Mormon Definitions: Families Come First #Mormons

faith

S.M. looked over my shoulder as I scanned the mormon.org site for another Mormon Definitions article. “It says they call each other sister and brother. If we thought of each other as sister and brother, we would treat each other better.”

I thought of my own brother and laughed, saying, “Uh, uh. Siblings fight all the time. Some siblings don’t talk to each other anymore. Siblings are always in competition or they are in disagreement. Some even treat their friends better than their family. However, they are not unique in calling each other sister or brother. Even the Christian church does that.”

Three sections down, a sub-topic says, “Families Come First.” That just isn’t true in the Mormon church.

The church comes first, then families. You don’t have to read the entire website or their theology to figure that one out. S.M. is always commenting how our Mormon neighbors are either at their parents house or their parents are at their house, and when they aren’t at each other’s houses, they are at the church, or doing something that the church requires either at home or at the church. When a couple wants a spiritual divorce after being married in the temple, the church doesn’t make it easy for them. My brother and sister-in-law divorced two years ago.

They were married in the temple. My brother began asking the Bishop about getting a spiritual divorce a year ago. He even visited the Bishop in his office and each time, the Bishop pretended to look for the documents, before turning around and saying, “Come on Sunday and I’ll have them.” On Sunday, my brother would hear a different excuse until he could no longer bear hearing those excuses. He eventually left the Mormon church and has since become a quiet atheist.

S.M. returned back to his favorite chair and picked up his Bible. He looked at it, and looked at me. “Don’t they realize that the Gospel of Christ, the Bible, has never changed. That believing in Christ is simple.
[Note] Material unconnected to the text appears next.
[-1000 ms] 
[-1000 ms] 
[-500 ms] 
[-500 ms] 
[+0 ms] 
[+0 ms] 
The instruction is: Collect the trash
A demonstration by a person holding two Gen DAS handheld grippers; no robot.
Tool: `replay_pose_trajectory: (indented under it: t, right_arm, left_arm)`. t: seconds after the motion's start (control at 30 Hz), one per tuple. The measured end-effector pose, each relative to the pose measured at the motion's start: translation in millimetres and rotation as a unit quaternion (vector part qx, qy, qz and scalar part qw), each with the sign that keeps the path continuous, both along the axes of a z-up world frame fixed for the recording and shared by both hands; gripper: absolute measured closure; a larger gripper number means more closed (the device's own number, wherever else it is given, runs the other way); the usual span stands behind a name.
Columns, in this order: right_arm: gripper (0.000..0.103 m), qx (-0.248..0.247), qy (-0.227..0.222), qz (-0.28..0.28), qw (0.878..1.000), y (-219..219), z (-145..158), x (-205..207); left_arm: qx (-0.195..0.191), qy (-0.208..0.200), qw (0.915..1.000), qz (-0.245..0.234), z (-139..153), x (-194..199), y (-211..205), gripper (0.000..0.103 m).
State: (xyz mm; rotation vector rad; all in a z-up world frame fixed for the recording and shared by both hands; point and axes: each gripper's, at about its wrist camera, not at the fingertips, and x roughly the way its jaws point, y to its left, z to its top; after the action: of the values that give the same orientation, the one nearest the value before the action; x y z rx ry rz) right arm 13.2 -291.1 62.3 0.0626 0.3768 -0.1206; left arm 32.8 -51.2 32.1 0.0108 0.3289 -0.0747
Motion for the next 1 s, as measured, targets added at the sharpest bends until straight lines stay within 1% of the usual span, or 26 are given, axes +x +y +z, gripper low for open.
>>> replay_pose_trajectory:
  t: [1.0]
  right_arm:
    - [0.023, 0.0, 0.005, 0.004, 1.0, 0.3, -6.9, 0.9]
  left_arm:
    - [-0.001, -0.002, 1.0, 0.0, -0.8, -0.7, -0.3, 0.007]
Or that Jesus fought the pharisee’s because of man-made rules imposed on the people?”

“Some don’t even know their own Mormon history.” I said. “For some, they went there because something was missing from the Christian church. For most, it’s a family tradition. The ones who inherited that religion are the hardest to reach because it’s linked so strongly to their family that to ask them to leave the Mormon church is like asking them to choose between Jesus and their family.”

“So what do we do?” S.M. put down his Bible.

“Pray,” I said, “and utilize missions strategy when thinking of reaching them. Mormonism is a culture. To become a Christian is to leave that culture and their family or to invite family turmoil. So how can we speak into an entire family so the whole family becomes Christian?”

S.M. nodded and asked, “How do we reach your family?”

My heart hurts. “Maybe we can’t, but maybe someone else will.”

In my family, the door is closed for most of them, except for one or two. One began asking questions in private. I am answering with caution and prayer. Sometimes, I think the most powerful influence are those coming from the outside. The reason I think this is because of the influx of foreign missionaries coming into our country and those from our country going to their countries. When you look at mission history, there seems to be a pattern of someone coming from the outside to bring change to that tribe or culture. When that happened, whole families and communities came to know Christ.

I turned off my computer and stood, stretching the stiffness out of my neck and arms. I’m becoming like my friend–addicted to this computer. “I’m going for a walk.”

S.M. put the Bible down. “I’ll join you.”

We walk out the front door into the cool afternoon. Fall became winter, almost overnight, it seemed, and a heavy cloud cover hid the sunlight even now. I snuggled deeper into my scarf and coat. My hand squeezed S.M.’s and I am grateful–again–for God bringing S.M. into my life.

Yes, I tell God, we need to reach whole communities, not just one or two members of the family.